A large mixing tank currently contains 100 gallons of water into which 6 pounds of sugar have been mixed. A tap will open pouring 20 gallons per minute of water into the tank at the same time sugar is poured into the tank at a rate of 1 pound per minute. Find the concentration (pounds per gallon) of sugar in the tank after 10 minutes. Is that a greater concentration than at the beginning?
Write a function that models this:
C(t)=
What will the concentration be in 10 minutes?
C(10)=
Watch the amount of sugar and water:
c(t) = (6+t)/(100+20t)
Now you can answer the question.
Leg8?22o?no lice?
To model the concentration of sugar in the tank over time, we can use the rate of change of sugar in the tank.
Let C(t) represent the concentration of sugar in the tank at time t (in minutes).
The rate of change of sugar in the tank can be represented by the difference between the rate at which sugar is added and the rate at which water is added.
Given that 1 pound of sugar is added per minute and 20 gallons of water are added per minute, the rate of change of sugar in the tank is 1 pound per minute minus 0 pounds per minute (as no sugar is added with the water).
Therefore, we can write the differential equation for C(t) as follows:
C'(t) = 1 - 0
Simplifying,
C'(t) = 1
To solve this differential equation, we need an initial condition. The initial concentration of sugar in the tank is 6 pounds in 100 gallons of water, so we have:
C(0) = 6 / 100
Using this initial condition, we can solve the differential equation:
C(t) = t + C(0)
Plugging in the values, we have:
C(t) = t + 6 / 100
Now, we can find the concentration of sugar in the tank after 10 minutes by substituting t = 10 into the equation:
C(10) = 10 + 6 / 100
Simplifying,
C(10) = 10.06 pounds per gallon
Therefore, the concentration of sugar in the tank after 10 minutes is 10.06 pounds per gallon.
Yes, the concentration after 10 minutes is greater than at the beginning. At the beginning, the concentration was 6 / 100 = 0.06 pounds per gallon, while after 10 minutes, the concentration is 10.06 pounds per gallon.
To solve this problem, we need to consider the rate at which water and sugar are being added to the tank, and how the concentration of sugar changes over time.
Let's break down the problem step by step:
1. Initially, the tank contains 100 gallons of water mixed with 6 pounds of sugar. So the initial concentration of sugar is 6 pounds / 100 gallons = 0.06 pounds per gallon.
2. The tap is opened, pouring 20 gallons per minute of water into the tank. At the same time, 1 pound per minute of sugar is poured into the tank.
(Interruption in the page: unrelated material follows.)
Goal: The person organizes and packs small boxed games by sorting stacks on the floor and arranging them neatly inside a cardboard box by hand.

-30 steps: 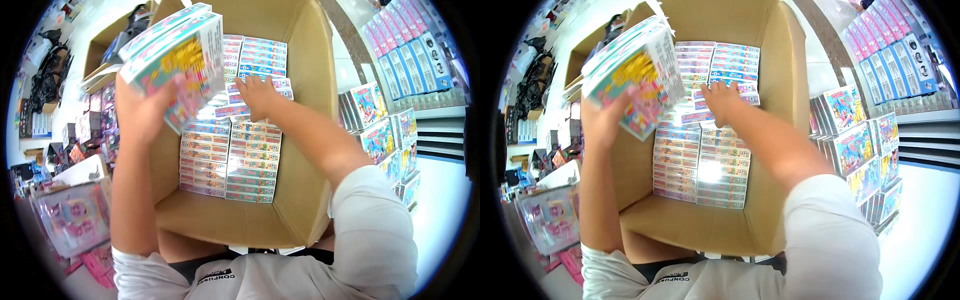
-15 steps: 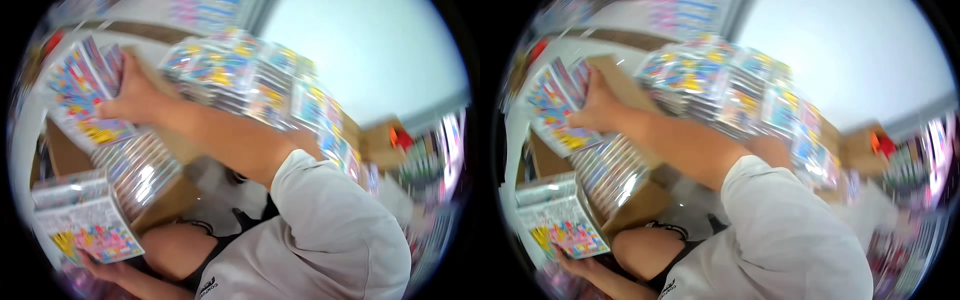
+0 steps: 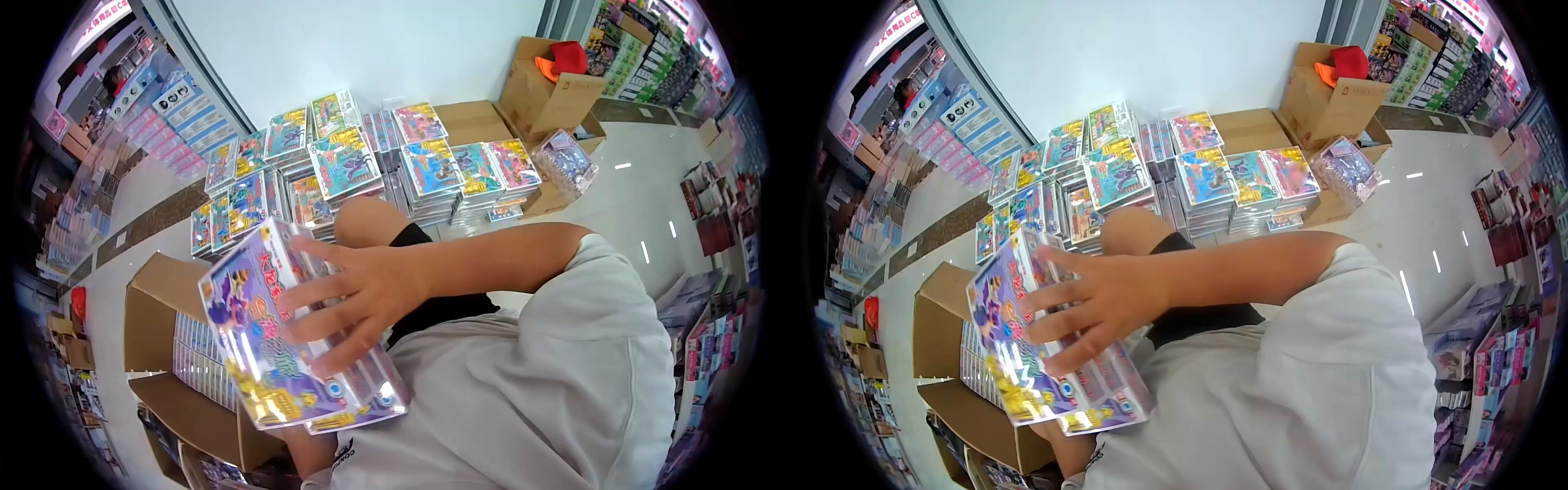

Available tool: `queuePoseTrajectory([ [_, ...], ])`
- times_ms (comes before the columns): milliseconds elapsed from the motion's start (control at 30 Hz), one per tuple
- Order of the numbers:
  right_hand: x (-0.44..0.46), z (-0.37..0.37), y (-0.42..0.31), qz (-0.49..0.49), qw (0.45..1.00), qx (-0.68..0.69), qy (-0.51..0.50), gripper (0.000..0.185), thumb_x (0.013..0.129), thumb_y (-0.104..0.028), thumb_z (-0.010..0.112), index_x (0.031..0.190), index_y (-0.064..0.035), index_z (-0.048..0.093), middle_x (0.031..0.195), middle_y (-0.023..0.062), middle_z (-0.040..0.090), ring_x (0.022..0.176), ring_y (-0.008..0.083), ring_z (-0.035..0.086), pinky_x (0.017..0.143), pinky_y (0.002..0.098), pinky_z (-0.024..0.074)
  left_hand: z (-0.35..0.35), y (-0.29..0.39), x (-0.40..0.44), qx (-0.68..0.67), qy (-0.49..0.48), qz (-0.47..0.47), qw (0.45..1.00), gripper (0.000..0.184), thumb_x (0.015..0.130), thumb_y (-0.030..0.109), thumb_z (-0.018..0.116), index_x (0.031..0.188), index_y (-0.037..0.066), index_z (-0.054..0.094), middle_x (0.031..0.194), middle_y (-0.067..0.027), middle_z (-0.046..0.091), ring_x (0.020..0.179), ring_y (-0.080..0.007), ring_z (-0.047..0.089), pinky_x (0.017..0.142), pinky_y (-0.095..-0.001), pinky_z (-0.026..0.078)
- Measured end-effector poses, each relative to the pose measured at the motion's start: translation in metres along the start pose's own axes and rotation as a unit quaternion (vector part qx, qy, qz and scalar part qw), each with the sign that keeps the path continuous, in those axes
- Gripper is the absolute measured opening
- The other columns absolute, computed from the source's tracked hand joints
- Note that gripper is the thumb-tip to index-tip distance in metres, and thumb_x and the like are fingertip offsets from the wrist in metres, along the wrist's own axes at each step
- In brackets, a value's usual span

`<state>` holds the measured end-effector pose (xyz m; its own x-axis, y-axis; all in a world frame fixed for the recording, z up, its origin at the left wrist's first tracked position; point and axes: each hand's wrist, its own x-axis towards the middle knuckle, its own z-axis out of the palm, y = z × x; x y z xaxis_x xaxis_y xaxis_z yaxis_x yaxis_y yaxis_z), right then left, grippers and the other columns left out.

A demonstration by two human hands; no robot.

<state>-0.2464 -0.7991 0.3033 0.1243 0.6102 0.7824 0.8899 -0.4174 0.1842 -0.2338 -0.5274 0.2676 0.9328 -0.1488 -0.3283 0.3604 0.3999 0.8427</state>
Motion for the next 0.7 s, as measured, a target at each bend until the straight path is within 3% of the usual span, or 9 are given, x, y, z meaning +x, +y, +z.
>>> queuePoseTrajectory([
  [167, -0.021, -0.009, -0.014, 0.171, 0.984, -0.025, -0.038, 0.055, 0.093, -0.026, 0.071, 0.141, -0.0447, 0.055, 0.152, 0.0104, 0.052, 0.137, 0.0407, 0.049, 0.111, 0.0600, 0.0413, 0.012, -0.015, 0.023, 0.056, -0.045, 0.024, 0.997, 0.052, 0.102, 0.014, 0.066, 0.148, 0.000, 0.045, 0.137, -0.0204, 0.061, 0.127, -0.0263, 0.061, 0.105, -0.0417, 0.052],
  [200, -0.019, 0.003, -0.013, 0.187, 0.981, 0.019, -0.056, 0.057, 0.095, -0.022, 0.062, 0.145, -0.0487, 0.052, 0.154, 0.0114, 0.046, 0.139, 0.0403, 0.045, 0.107, 0.0620, 0.0450, 0.009, -0.014, 0.026, 0.066, -0.044, 0.035, 0.996, 0.052, 0.102, 0.014, 0.066, 0.148, 0.000, 0.044, 0.137, -0.0203, 0.061, 0.127, -0.0262, 0.061, 0.105, -0.0416, 0.052],
  [300, -0.027, -0.013, 0.003, 0.268, 0.956, 0.093, -0.077, 0.061, 0.091, -0.013, 0.065, 0.144, -0.0430, 0.057, 0.153, 0.0115, 0.049, 0.134, 0.0385, 0.048, 0.105, 0.0551, 0.0468, 0.028, -0.008, 0.036, 0.099, -0.056, 0.063, 0.992, 0.052, 0.102, 0.013, 0.066, 0.148, 0.000, 0.044, 0.136, -0.0199, 0.061, 0.126, -0.0257, 0.061, 0.104, -0.0413, 0.053],
  [400, -0.046, 0.007, 0.023, 0.283, 0.952, 0.106, -0.046, 0.070, 0.082, 0.005, 0.065, 0.142, -0.0307, 0.061, 0.143, 0.0146, 0.056, 0.125, 0.0365, 0.055, 0.105, 0.0462, 0.0471, 0.021, -0.001, 0.044, 0.113, -0.062, 0.099, 0.987, 0.052, 0.102, 0.013, 0.066, 0.148, 0.000, 0.044, 0.136, -0.0196, 0.062, 0.125, -0.0253, 0.062, 0.104, -0.0411, 0.053],
  [467, -0.066, 0.033, 0.035, 0.359, 0.916, 0.178, 0.020, 0.067, 0.084, 0.004, 0.065, 0.145, -0.0216, 0.057, 0.139, 0.0158, 0.059, 0.128, 0.0362, 0.056, 0.110, 0.0450, 0.0446, 0.014, 0.005, 0.048, 0.125, -0.055, 0.120, 0.983, 0.052, 0.102, 0.013, 0.066, 0.147, 0.000, 0.044, 0.136, -0.0193, 0.062, 0.125, -0.0250, 0.062, 0.103, -0.0409, 0.053],
  [533, -0.070, 0.055, 0.032, 0.522, 0.743, 0.397, 0.132, 0.060, 0.094, -0.019, 0.059, 0.152, -0.0155, 0.048, 0.145, 0.0165, 0.055, 0.137, 0.0351, 0.052, 0.115, 0.0466, 0.0423, 0.004, 0.014, 0.052, 0.133, -0.047, 0.140, 0.980, 0.052, 0.102, 0.013, 0.066, 0.147, 0.000, 0.044, 0.135, -0.0191, 0.062, 0.124, -0.0247, 0.062, 0.103, -0.0407, 0.053],
  [567, -0.068, 0.059, 0.031, 0.579, 0.592, 0.531, 0.179, 0.062, 0.100, -0.036, 0.053, 0.157, -0.0140, 0.042, 0.152, 0.0176, 0.050, 0.142, 0.0342, 0.049, 0.118, 0.0479, 0.0415, -0.002, 0.018, 0.051, 0.143, -0.043, 0.148, 0.978, 0.052, 0.102, 0.012, 0.066, 0.147, 0.000, 0.044, 0.135, -0.0190, 0.062, 0.124, -0.0246, 0.063, 0.103, -0.0406, 0.053],
  [633, -0.068, 0.069, 0.022, 0.594, 0.370, 0.678, 0.223, 0.077, 0.105, -0.059, 0.046, 0.163, -0.0109, 0.032, 0.160, 0.0186, 0.043, 0.148, 0.0335, 0.044, 0.120, 0.0479, 0.0401, -0.013, 0.026, 0.051, 0.160, -0.034, 0.164, 0.973, 0.052, 0.102, 0.012, 0.067, 0.147, 0.000, 0.044, 0.135, -0.0187, 0.063, 0.123, -0.0243, 0.063, 0.103, -0.0404, 0.054],
  [700, -0.067, 0.084, 0.008, 0.545, 0.273, 0.762, 0.219, 0.095, 0.101, -0.074, 0.044, 0.166, -0.0078, 0.022, 0.163, 0.0186, 0.041, 0.149, 0.0340, 0.042, 0.121, 0.0453, 0.0389, -0.029, 0.033, 0.041, 0.175, -0.012, 0.170, 0.970, 0.052, 0.102, 0.012, 0.067, 0.147, 0.000, 0.044, 0.135, -0.0185, 0.063, 0.123, -0.0240, 0.063, 0.102, -0.0402, 0.054],
])
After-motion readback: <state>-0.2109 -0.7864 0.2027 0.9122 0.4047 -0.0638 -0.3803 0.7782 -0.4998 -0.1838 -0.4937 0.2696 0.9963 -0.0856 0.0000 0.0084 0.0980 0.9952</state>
3. The rate of change of sugar in the tank can be represented by the equation dS(t)/dt = 1, where S(t) represents the amount of sugar in the tank at time t. This means that the amount of sugar is increasing by 1 pound per minute.
4. The volume of water in the tank is increasing by 20 gallons per minute, so the total volume of water in the tank after t minutes is 100 + 20t gallons.
5. To find the concentration of sugar in the tank at any given time t, we divide the amount of sugar (which is increasing at a constant rate) by the total volume of water in the tank. Therefore, the concentration C(t) can be represented as: C(t) = (6 + t) / (100 + 20t) pounds per gallon.
Now, let's calculate the concentration of sugar in the tank after 10 minutes:
C(10) = (6 + 10) / (100 + 20*10)
= 16 / 300
= 0.0533 pounds per gallon.
Comparing this concentration to the initial concentration of 0.06 pounds per gallon, we see that the concentration after 10 minutes is lower than the initial concentration, which means the concentration has decreased over time.